------ TASK MATERIAL

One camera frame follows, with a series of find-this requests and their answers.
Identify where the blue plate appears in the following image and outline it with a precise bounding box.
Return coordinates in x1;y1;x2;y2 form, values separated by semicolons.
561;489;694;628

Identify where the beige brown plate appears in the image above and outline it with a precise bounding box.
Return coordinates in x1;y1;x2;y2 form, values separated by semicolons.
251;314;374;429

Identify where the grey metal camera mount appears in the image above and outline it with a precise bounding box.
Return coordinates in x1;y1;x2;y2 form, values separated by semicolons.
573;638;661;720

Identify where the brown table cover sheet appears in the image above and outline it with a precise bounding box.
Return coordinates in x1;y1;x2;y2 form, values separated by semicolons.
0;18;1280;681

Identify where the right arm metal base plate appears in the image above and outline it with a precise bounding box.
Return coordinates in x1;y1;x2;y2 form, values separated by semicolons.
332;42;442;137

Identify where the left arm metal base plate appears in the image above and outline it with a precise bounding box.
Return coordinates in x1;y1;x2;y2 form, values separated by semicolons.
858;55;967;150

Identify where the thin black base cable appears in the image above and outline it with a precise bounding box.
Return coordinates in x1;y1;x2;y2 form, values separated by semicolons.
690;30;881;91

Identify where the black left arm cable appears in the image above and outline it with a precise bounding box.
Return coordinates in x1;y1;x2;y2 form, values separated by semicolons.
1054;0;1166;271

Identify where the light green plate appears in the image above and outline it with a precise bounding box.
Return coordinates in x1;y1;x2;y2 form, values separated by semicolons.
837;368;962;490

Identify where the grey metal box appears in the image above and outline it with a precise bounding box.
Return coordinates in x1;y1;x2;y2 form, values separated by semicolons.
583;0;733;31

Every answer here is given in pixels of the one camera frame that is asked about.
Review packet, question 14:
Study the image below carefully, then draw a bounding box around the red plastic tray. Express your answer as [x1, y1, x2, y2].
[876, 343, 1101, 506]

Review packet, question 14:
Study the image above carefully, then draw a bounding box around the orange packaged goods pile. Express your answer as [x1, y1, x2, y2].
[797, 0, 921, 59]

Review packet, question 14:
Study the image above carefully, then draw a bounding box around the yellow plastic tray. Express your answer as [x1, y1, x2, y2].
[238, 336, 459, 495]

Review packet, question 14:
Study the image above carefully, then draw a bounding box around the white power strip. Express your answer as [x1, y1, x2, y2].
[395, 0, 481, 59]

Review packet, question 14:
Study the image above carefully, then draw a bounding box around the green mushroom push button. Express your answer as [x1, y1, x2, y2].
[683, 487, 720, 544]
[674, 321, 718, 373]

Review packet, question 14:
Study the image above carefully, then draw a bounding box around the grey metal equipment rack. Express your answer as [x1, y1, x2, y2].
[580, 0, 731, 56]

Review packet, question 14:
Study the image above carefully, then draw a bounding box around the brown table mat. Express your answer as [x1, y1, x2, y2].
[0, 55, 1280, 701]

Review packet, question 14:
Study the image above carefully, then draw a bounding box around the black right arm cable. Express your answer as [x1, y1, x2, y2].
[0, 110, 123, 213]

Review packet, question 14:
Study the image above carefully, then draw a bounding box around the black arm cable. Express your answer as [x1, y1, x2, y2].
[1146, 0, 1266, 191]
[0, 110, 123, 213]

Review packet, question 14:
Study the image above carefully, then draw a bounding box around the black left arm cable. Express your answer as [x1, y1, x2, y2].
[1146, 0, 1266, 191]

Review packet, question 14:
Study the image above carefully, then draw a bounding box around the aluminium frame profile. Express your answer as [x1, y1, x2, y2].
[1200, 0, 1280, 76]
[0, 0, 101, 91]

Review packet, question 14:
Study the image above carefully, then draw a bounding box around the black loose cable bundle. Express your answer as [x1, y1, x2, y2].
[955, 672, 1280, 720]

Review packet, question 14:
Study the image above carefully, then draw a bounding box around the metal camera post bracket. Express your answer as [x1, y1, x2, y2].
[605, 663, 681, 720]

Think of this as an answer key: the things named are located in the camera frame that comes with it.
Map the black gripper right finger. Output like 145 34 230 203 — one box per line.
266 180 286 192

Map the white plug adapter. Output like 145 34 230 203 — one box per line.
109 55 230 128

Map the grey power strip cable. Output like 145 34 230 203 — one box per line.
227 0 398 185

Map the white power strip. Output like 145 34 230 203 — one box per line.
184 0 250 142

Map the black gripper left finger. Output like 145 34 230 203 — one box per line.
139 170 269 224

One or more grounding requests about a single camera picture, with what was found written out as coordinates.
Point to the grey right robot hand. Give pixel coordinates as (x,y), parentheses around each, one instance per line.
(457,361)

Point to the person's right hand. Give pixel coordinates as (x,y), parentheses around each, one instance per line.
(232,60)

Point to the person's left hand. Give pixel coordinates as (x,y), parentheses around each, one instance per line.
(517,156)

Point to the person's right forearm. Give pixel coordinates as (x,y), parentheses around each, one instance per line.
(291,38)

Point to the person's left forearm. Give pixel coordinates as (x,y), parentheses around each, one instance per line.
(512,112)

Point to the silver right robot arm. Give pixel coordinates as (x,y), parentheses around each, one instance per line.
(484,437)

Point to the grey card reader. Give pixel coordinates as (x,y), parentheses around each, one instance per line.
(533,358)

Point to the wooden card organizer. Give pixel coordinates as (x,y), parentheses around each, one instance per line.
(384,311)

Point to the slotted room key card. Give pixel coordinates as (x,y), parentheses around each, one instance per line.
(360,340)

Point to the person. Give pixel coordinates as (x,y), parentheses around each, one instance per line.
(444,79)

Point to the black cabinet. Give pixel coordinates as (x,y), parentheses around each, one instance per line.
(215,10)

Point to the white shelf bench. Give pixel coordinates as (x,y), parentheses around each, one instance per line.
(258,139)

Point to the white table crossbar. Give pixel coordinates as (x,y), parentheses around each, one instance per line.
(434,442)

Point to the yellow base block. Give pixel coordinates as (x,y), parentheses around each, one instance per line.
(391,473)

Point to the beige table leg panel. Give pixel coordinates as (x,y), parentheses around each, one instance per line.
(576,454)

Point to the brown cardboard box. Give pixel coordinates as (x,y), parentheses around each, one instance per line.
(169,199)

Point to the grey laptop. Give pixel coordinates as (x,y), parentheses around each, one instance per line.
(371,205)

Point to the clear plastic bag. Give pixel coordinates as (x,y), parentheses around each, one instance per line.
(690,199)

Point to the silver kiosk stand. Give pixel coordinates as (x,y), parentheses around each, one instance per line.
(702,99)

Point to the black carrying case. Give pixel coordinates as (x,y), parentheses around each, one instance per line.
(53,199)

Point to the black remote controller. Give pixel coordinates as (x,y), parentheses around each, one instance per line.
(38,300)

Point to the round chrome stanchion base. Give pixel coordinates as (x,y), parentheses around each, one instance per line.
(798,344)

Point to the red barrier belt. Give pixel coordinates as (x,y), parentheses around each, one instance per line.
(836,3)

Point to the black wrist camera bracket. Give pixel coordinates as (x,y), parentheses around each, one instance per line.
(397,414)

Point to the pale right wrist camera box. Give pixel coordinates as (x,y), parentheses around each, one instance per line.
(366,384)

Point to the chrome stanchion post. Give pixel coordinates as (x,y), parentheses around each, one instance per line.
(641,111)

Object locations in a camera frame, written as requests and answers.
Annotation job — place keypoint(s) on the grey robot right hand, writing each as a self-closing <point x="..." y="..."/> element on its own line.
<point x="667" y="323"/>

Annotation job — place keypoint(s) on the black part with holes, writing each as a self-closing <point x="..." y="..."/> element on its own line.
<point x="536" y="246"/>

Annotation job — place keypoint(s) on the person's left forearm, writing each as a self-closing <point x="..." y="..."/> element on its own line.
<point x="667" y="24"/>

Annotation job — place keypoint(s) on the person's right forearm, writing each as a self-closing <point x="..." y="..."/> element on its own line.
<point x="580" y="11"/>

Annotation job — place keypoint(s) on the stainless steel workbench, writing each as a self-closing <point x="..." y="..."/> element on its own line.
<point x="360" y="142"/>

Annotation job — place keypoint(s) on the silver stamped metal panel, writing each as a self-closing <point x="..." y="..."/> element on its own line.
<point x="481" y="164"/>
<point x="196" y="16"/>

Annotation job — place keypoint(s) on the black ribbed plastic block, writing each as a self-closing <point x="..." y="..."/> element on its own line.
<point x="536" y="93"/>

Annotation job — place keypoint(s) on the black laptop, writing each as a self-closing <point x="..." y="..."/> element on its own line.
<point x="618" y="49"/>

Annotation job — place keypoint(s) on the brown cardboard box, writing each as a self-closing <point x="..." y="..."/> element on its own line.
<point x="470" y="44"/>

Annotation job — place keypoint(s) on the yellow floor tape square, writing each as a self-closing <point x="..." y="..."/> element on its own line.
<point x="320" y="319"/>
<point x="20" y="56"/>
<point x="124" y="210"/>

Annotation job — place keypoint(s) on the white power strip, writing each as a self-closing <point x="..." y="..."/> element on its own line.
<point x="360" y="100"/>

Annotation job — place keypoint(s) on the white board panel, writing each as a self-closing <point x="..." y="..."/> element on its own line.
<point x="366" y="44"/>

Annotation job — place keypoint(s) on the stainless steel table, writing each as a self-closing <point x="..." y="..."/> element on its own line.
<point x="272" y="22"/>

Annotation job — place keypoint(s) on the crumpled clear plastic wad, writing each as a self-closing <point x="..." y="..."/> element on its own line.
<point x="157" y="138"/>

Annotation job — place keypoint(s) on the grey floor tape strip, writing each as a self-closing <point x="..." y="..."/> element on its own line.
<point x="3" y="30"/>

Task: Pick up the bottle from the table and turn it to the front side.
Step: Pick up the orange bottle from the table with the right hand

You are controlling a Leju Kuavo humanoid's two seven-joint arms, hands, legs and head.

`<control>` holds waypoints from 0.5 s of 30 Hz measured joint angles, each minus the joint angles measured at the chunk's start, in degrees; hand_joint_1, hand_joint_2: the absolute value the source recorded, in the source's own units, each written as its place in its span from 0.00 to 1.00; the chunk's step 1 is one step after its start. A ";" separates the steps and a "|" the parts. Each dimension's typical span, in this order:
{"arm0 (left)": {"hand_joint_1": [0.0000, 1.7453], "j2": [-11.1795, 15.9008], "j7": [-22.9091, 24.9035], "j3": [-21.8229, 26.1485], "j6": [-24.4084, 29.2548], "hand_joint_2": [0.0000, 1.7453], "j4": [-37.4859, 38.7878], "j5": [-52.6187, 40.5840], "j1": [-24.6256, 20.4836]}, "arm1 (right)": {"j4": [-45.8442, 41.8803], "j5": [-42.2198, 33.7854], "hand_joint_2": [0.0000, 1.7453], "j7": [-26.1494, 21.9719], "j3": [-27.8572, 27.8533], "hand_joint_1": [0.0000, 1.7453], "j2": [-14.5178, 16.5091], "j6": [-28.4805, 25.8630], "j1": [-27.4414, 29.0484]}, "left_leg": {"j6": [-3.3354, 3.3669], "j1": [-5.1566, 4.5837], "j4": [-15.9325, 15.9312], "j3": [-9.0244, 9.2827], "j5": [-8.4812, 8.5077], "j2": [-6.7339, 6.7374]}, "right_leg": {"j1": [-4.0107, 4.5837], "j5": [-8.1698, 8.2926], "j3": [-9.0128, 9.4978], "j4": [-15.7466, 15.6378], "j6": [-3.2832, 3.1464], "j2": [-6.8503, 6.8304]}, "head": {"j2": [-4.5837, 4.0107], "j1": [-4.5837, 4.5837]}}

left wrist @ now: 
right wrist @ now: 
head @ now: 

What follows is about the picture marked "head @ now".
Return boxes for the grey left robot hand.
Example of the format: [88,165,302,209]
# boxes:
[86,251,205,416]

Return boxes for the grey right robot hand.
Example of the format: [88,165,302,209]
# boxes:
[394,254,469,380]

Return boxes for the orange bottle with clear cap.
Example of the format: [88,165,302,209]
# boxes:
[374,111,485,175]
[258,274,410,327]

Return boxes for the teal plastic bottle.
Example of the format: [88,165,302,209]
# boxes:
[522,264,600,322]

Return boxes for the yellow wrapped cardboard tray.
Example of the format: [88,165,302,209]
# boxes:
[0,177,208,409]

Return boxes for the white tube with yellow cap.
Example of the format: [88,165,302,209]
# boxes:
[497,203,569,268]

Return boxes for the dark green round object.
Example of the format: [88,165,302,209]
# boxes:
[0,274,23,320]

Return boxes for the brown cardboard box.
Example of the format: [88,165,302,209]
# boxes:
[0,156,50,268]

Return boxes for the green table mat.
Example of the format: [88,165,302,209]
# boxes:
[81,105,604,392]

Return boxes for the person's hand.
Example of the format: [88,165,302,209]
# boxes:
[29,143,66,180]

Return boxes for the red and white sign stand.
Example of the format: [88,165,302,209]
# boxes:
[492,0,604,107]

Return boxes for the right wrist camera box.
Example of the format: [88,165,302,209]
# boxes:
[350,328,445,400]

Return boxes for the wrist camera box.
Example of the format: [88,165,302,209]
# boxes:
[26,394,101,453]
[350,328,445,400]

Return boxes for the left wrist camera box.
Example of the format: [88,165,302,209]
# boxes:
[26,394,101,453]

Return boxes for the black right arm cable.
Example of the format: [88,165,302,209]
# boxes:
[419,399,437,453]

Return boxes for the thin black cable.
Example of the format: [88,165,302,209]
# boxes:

------------

[WORK REQUEST] All lines that hold the word "plate" should be copied from the data.

[RESULT OF THE TASK]
Identify where the blue plate appears in the following image and outline it with a precise bounding box.
Identify where the beige brown plate appears in the image above and outline it with a precise bounding box.
Identify where the right arm metal base plate appears in the image above and outline it with a precise bounding box.
Identify where the left arm metal base plate appears in the image above and outline it with a precise bounding box.
Identify where the light green plate appears in the image above and outline it with a precise bounding box.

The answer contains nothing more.